# [BRIEF]
Could you output the entire listing without altering anything?

# [PROVIDED MATERIAL]
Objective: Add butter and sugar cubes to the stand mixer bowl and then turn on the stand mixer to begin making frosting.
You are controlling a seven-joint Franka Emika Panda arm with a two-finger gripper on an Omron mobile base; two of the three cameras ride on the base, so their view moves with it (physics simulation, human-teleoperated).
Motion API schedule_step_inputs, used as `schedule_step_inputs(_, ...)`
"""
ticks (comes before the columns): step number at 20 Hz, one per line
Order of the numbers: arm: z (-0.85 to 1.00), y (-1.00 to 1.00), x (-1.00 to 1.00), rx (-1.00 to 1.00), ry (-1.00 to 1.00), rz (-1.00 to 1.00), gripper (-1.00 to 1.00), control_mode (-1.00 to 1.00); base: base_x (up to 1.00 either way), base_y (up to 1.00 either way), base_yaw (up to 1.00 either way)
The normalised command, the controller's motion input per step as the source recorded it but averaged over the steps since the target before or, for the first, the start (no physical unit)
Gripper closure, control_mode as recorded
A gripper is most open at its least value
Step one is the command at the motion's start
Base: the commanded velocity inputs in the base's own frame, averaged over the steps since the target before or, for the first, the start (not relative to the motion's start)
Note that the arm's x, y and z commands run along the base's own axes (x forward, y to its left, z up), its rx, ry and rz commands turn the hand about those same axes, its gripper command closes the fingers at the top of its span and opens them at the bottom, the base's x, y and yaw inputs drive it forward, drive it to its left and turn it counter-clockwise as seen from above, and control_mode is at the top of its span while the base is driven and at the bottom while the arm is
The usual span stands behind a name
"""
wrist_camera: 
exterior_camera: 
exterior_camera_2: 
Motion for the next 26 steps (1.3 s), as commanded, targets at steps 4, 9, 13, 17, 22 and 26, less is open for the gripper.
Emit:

# [WRITTEN SOLUTION]
Objective: Add butter and sugar cubes to the stand mixer bowl and then turn on the stand mixer to begin making frosting.
You are controlling a seven-joint Franka Emika Panda arm with a two-finger gripper on an Omron mobile base; two of the three cameras ride on the base, so their view moves with it (physics simulation, human-teleoperated).
Motion API schedule_step_inputs, used as `schedule_step_inputs(_, ...)`
"""
ticks (comes before the columns): step number at 20 Hz, one per line
Order of the numbers: arm: z (-0.85 to 1.00), y (-1.00 to 1.00), x (-1.00 to 1.00), rx (-1.00 to 1.00), ry (-1.00 to 1.00), rz (-1.00 to 1.00), gripper (-1.00 to 1.00), control_mode (-1.00 to 1.00); base: base_x (up to 1.00 either way), base_y (up to 1.00 either way), base_yaw (up to 1.00 either way)
The normalised command, the controller's motion input per step as the source recorded it but averaged over the steps since the target before or, for the first, the start (no physical unit)
Gripper closure, control_mode as recorded
A gripper is most open at its least value
Step one is the command at the motion's start
Base: the commanded velocity inputs in the base's own frame, averaged over the steps since the target before or, for the first, the start (not relative to the motion's start)
Note that the arm's x, y and z commands run along the base's own axes (x forward, y to its left, z up), its rx, ry and rz commands turn the hand about those same axes, its gripper command closes the fingers at the top of its span and opens them at the bottom, the base's x, y and yaw inputs drive it forward, drive it to its left and turn it counter-clockwise as seen from above, and control_mode is at the top of its span while the base is driven and at the bottom while the arm is
The usual span stands behind a name
"""
wrist_camera: 
exterior_camera: 
exterior_camera_2: 
Motion for the next 26 steps (1.3 s), as commanded, targets at steps 4, 9, 13, 17, 22 and 26, less is open for the gripper.
Emit:

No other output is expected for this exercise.